WHAT THE EXERCISE ASKS =
Retype each line of the listing. Do not alter anything.

INFORMATION PROVIDED =
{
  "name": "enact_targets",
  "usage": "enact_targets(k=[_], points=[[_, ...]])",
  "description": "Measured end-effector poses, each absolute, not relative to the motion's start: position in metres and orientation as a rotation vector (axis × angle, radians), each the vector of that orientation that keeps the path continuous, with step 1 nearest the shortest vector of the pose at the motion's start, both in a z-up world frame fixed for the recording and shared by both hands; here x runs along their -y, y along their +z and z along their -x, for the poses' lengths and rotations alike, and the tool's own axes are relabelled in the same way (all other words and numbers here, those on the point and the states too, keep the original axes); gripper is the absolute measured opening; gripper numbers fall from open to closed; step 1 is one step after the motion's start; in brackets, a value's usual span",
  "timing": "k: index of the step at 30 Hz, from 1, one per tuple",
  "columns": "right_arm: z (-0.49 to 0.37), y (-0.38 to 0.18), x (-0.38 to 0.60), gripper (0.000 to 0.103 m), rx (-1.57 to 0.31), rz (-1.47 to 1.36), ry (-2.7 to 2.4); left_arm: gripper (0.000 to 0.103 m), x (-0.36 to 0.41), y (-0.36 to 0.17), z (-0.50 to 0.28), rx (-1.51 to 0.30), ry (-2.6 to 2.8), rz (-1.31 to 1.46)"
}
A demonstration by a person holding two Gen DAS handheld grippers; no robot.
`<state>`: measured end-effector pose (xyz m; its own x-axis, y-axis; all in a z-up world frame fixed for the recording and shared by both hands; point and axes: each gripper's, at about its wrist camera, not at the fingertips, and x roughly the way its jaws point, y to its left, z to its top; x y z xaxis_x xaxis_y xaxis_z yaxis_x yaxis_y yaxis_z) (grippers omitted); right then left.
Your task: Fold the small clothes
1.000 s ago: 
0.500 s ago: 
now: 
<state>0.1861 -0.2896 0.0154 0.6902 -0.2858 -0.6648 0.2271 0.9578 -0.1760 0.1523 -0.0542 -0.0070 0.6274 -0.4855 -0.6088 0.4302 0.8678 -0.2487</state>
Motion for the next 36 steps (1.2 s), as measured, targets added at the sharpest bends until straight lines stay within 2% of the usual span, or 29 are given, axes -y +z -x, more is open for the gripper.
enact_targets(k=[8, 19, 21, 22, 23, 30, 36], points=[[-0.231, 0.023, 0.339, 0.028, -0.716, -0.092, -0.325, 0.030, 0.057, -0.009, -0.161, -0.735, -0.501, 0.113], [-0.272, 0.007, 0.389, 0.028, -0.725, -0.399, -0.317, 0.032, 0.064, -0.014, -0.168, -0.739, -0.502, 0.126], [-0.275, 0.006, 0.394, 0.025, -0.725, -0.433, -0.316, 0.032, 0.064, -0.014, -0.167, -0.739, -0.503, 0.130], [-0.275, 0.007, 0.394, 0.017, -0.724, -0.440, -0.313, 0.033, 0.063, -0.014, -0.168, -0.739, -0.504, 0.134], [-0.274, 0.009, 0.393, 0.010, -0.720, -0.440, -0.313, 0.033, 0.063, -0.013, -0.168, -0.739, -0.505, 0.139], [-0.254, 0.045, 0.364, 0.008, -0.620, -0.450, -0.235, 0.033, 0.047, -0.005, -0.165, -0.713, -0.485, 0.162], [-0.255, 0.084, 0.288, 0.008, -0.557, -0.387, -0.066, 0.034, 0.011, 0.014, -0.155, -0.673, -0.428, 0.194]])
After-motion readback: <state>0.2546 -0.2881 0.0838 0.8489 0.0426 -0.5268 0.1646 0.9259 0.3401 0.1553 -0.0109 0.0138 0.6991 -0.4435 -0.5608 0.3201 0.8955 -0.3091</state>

EXERCISE RESULT =
{
  "name": "enact_targets",
  "usage": "enact_targets(k=[_], points=[[_, ...]])",
  "description": "Measured end-effector poses, each absolute, not relative to the motion's start: position in metres and orientation as a rotation vector (axis × angle, radians), each the vector of that orientation that keeps the path continuous, with step 1 nearest the shortest vector of the pose at the motion's start, both in a z-up world frame fixed for the recording and shared by both hands; here x runs along their -y, y along their +z and z along their -x, for the poses' lengths and rotations alike, and the tool's own axes are relabelled in the same way (all other words and numbers here, those on the point and the states too, keep the original axes); gripper is the absolute measured opening; gripper numbers fall from open to closed; step 1 is one step after the motion's start; in brackets, a value's usual span",
  "timing": "k: index of the step at 30 Hz, from 1, one per tuple",
  "columns": "right_arm: z (-0.49 to 0.37), y (-0.38 to 0.18), x (-0.38 to 0.60), gripper (0.000 to 0.103 m), rx (-1.57 to 0.31), rz (-1.47 to 1.36), ry (-2.7 to 2.4); left_arm: gripper (0.000 to 0.103 m), x (-0.36 to 0.41), y (-0.36 to 0.17), z (-0.50 to 0.28), rx (-1.51 to 0.30), ry (-2.6 to 2.8), rz (-1.31 to 1.46)"
}
A demonstration by a person holding two Gen DAS handheld grippers; no robot.
`<state>`: measured end-effector pose (xyz m; its own x-axis, y-axis; all in a z-up world frame fixed for the recording and shared by both hands; point and axes: each gripper's, at about its wrist camera, not at the fingertips, and x roughly the way its jaws point, y to its left, z to its top; x y z xaxis_x xaxis_y xaxis_z yaxis_x yaxis_y yaxis_z) (grippers omitted); right then left.
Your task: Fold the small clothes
1.000 s ago: 
0.500 s ago: 
now: 
<state>0.1861 -0.2896 0.0154 0.6902 -0.2858 -0.6648 0.2271 0.9578 -0.1760 0.1523 -0.0542 -0.0070 0.6274 -0.4855 -0.6088 0.4302 0.8678 -0.2487</state>
Motion for the next 36 steps (1.2 s), as measured, targets added at the sharpest bends until straight lines stay within 2% of the usual span, or 29 are given, axes -y +z -x, more is open for the gripper.
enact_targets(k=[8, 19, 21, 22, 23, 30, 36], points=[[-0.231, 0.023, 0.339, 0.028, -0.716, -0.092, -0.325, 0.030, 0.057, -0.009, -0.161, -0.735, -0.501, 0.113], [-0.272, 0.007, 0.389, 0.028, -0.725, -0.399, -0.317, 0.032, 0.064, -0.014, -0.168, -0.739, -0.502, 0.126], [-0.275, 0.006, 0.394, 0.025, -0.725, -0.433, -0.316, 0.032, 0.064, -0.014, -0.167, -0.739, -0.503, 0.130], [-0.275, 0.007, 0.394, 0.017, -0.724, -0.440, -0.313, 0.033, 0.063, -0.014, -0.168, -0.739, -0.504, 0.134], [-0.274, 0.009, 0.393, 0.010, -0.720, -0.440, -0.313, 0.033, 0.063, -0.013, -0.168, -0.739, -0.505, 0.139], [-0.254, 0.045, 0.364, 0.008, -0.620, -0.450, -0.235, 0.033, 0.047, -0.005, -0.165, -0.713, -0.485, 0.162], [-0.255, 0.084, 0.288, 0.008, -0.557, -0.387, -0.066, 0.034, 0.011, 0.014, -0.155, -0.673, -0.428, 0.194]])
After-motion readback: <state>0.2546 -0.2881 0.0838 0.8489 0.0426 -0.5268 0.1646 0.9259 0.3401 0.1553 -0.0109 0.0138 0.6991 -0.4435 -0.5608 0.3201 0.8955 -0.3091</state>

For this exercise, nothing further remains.